State v. Jennette L. Ellifritz, 2010AP713-CR, District 2, 9/1/10
court of appeals decision (1-judge, not for publication); for Ellifritz: Gary Grass; BiC; Resp.; Reply
Obstructing – Unanimity – Course of Conduct
Because Ellifritz’s actions occurred during a single course of action, over a short (40-second) period of time, instructional failure to require agreement as to which separate act constituted obstructing didn’t violate her right to unanimous verdict; State v. Giwosky, 109 Wis. 2d 446, 326 N.W.2d 232 (1982) followed, and State v. Crowley, 143 Wis. 2d 324, 422 N.W.2d 847 (1988) distinguished.
Modest disagreement will be registered here with the court’s analysis, though not the result. Giwosky indeed appears to be controlling. Giwosky, during a single altercation, both punched and threw a log at the victim and juror unanimity wasn’t required as to which act established the charge of battery. The court correctly says that Crowley can’t be applied here, but for somewhat a different reason than posited by the court. Crowley, according to the court, holds that due process is violated where it’s unclear which of two different “modes of proof” the verdict rests on, ¶15. That’s part of the story. More specifically, Crowley holds that “where the jury may have arrived at its verdict by one of two independent grounds,” the evidence must be sufficient on both, else the verdict must be set aside, 143 Wis. 2d at 334-35. In Crowley’s own instance, the evidence supported both modes, so the verdict was upheld. Crowley, then, has only a glancing relevance to Ellifritz, at best. If one of her acts relied on by the State (through, for example, closing argument) to prove obstructing were deemed legally insufficient, then Crowley would enter the picture. But that doesn’t seem to be among her arguments.
Speaking, though, of Crowley: the problem discussed there — a general verdict is supportable on one ground but not another and it’s impossible to tell which the jury relied on in assigning guilt — was known as a “Yates” issue. At the time, the error was considered “structural,” but that is no longer true: an invalid theory embedded in a general verdict now is subject to subject to harmless error analysis, Hedgpeth v. Pulido, 129 S.Ct. 530 (2008). Just thought you’d like to know.
Obstructing – Sufficiency of Proof
Evidence to support obstructing held sufficient, without regard for whether investigation actually hindered:
¶19 Ellifritz contends that Hamilton created a rule that a defendant’s conduct must hinder an officer’s investigation in some way before the conduct amounts to obstruction. We reject that contention. Hamilton merely stands for the proposition that refusing to provide one’s name to an officer is not obstruction per se. Hamilton did not judicially create an element not found in the statute—that the officer must have been “hindered” in his or her investigation. In fact, this court has held that an obstruction conviction will be upheld if the jury finds that the defendant made the officer’s job “more difficult.” Grobstick, 200 Wis. 2d at 249-50. In this case, we have testimony from three officers that their investigation was made moredifficult than it should have been because of Ellifritz’s actions. Thus, to adopt Ellifritz’s argument would be to extend Hamilton beyond the holding of that decision.

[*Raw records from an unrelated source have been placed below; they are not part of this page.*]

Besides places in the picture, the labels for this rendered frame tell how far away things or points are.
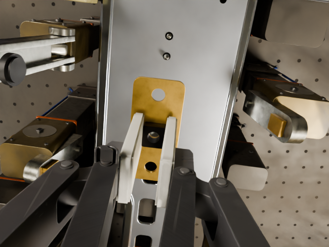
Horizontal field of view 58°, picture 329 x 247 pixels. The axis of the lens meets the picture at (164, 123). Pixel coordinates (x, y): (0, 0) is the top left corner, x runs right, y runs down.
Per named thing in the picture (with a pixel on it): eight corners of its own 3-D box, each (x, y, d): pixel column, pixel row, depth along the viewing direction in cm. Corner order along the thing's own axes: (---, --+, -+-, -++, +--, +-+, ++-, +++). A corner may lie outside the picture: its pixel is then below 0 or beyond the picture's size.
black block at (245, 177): (245, 133, 82) (278, 195, 54) (209, 128, 82) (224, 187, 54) (248, 115, 80) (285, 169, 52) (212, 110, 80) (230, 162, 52)
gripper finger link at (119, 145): (111, 211, 15) (50, 205, 15) (126, 162, 19) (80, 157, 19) (112, 185, 14) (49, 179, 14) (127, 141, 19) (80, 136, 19)
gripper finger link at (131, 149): (129, 205, 16) (115, 203, 16) (141, 149, 23) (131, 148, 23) (132, 157, 15) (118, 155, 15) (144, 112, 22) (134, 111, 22)
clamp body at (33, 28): (118, 45, 75) (70, 72, 42) (80, 40, 75) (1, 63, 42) (120, 18, 73) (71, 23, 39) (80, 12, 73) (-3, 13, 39)
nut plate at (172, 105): (172, 181, 25) (172, 188, 23) (127, 175, 25) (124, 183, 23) (186, 81, 22) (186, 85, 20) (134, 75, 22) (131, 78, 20)
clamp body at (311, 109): (273, 88, 77) (342, 145, 44) (227, 82, 77) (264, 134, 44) (279, 63, 75) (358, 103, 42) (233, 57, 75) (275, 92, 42)
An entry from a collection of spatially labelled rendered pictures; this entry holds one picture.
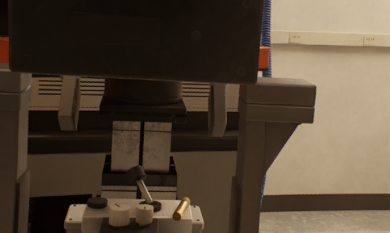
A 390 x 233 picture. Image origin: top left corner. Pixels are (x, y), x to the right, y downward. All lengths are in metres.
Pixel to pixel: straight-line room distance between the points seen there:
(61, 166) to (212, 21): 1.67
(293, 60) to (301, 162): 0.61
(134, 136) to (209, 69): 0.82
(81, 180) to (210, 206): 0.45
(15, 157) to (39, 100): 1.65
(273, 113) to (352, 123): 3.35
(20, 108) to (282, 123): 0.15
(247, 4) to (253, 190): 0.11
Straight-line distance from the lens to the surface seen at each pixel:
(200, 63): 0.32
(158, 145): 1.14
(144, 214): 0.45
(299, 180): 3.62
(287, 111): 0.34
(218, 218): 2.14
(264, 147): 0.34
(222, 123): 0.54
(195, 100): 2.07
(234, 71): 0.32
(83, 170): 1.98
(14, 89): 0.34
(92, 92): 2.00
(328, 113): 3.60
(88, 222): 0.48
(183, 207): 0.48
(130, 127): 1.14
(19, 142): 0.35
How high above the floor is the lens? 1.18
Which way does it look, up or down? 9 degrees down
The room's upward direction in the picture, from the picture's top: 4 degrees clockwise
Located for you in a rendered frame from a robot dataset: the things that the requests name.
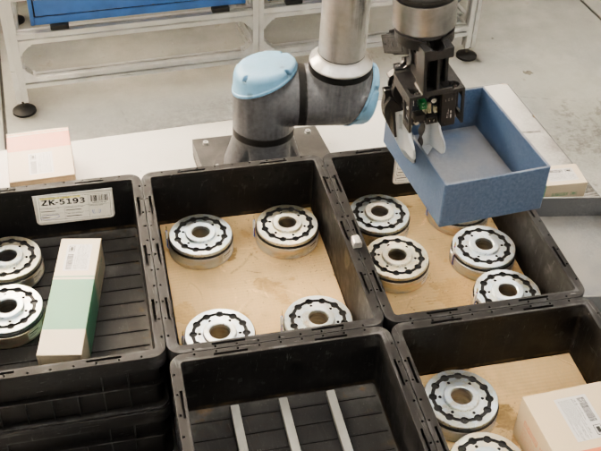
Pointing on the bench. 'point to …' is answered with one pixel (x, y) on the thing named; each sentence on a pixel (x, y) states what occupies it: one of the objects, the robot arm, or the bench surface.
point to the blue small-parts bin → (476, 165)
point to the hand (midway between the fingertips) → (415, 149)
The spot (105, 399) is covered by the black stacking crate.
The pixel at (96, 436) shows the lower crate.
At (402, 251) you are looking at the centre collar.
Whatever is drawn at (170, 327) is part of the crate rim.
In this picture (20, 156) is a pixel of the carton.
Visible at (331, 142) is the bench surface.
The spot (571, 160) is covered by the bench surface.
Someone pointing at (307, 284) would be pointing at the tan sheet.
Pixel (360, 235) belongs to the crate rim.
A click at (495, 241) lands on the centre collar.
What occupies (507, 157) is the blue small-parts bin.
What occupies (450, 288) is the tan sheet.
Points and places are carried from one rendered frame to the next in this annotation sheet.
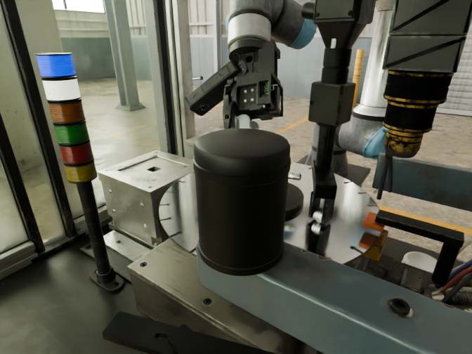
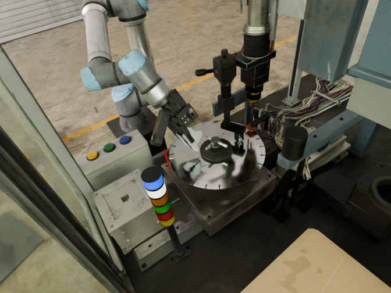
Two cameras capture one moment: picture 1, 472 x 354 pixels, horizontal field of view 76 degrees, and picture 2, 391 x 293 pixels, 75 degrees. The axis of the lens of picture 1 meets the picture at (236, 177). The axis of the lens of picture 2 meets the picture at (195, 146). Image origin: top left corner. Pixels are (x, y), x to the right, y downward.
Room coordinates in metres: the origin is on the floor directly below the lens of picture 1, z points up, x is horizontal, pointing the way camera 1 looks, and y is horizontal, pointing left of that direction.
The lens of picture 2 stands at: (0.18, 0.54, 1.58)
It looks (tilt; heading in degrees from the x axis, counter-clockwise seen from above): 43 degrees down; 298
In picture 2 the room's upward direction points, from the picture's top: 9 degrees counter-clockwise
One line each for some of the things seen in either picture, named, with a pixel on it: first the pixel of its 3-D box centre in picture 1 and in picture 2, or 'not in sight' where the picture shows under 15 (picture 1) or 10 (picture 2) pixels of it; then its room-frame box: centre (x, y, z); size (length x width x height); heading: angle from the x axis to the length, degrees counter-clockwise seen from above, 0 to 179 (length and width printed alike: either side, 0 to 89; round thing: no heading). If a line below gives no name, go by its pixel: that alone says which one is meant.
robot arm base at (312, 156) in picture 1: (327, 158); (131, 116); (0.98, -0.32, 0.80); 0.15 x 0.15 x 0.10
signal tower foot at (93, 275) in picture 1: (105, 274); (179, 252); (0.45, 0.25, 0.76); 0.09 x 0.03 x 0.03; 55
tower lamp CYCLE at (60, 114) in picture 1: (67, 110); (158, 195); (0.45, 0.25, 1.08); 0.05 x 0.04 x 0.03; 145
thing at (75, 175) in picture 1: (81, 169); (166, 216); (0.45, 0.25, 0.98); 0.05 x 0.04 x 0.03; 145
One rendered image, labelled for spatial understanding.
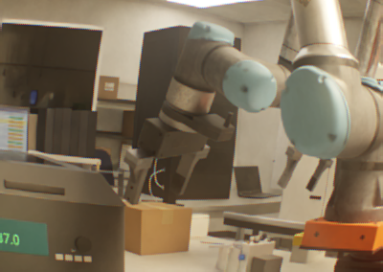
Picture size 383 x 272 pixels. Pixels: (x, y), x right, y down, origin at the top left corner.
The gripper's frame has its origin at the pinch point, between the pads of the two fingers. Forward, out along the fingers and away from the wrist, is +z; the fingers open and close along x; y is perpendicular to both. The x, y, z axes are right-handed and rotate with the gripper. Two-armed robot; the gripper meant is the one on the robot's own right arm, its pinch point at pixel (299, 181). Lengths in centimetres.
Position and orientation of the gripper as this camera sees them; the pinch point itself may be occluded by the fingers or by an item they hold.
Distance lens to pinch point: 145.9
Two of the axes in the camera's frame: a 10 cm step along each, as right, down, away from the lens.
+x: 7.7, 2.1, 6.0
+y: 4.9, 4.2, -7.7
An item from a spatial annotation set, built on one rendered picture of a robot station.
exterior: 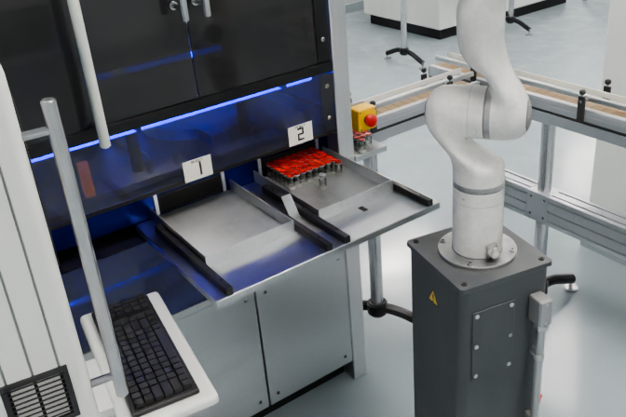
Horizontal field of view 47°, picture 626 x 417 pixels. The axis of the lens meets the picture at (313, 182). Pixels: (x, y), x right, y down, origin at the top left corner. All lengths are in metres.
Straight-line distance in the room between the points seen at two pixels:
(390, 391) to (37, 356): 1.59
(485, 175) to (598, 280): 1.73
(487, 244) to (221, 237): 0.68
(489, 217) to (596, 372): 1.24
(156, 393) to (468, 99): 0.90
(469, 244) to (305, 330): 0.88
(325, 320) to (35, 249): 1.41
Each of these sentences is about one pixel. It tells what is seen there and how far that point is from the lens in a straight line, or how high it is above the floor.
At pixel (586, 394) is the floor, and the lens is 2.76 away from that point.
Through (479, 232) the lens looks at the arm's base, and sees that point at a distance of 1.73.
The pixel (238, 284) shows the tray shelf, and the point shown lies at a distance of 1.72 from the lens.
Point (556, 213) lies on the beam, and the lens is 2.77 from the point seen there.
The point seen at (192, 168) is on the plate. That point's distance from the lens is 1.98.
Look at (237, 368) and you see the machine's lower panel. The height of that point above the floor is 0.31.
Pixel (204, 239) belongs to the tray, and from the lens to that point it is 1.91.
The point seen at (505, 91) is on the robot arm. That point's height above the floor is 1.30.
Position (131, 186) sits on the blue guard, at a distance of 1.92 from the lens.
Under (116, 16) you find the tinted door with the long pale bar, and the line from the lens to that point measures 1.81.
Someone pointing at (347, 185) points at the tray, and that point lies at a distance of 2.11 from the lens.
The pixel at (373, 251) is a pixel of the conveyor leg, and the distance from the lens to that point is 2.73.
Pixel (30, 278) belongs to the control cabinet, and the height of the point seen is 1.19.
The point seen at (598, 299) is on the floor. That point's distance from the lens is 3.22.
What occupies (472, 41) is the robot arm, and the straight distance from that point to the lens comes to 1.54.
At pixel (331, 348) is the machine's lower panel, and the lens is 2.58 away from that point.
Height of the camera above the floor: 1.82
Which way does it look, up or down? 26 degrees down
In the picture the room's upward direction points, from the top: 5 degrees counter-clockwise
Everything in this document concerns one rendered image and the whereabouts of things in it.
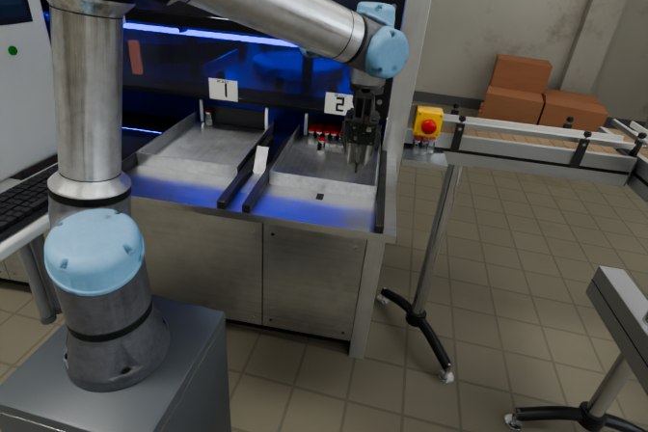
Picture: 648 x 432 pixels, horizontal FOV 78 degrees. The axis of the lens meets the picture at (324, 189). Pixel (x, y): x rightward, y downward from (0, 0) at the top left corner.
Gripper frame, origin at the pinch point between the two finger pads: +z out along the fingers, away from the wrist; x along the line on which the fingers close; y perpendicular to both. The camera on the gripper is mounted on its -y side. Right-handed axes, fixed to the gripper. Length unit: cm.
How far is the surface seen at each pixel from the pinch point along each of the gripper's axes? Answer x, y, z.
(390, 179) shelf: 8.9, -9.3, 6.9
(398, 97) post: 8.3, -23.7, -11.0
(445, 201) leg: 31, -38, 26
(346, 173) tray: -2.6, -9.2, 6.6
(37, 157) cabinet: -89, -4, 12
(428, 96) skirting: 64, -408, 88
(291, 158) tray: -18.4, -13.4, 6.6
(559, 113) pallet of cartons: 171, -305, 62
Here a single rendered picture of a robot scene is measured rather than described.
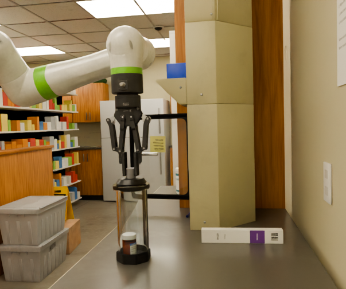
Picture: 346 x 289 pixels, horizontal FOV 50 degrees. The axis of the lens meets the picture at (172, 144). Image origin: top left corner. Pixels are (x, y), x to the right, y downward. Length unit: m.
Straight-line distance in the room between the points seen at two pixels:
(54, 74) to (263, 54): 0.94
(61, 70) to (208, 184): 0.65
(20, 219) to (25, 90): 2.28
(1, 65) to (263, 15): 1.12
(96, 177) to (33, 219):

The court separately indicates that Ellifritz’s false statement to the police — that marks on a 2-year-old’s face were caused by bug bites rather than having been struck — “alone would seem to amount to obstruction,” ¶5 n. 3, citing State v. Caldwell, 154 Wis. 2d 683, 686, 454 N.W.2d 13 (Ct. App. 1990) (“knowingly giving false information with intent to mislead constitutes an obstruction as a matter of law.”). However, the State doesn’t raise this argument so the court doesn’t actually reach it.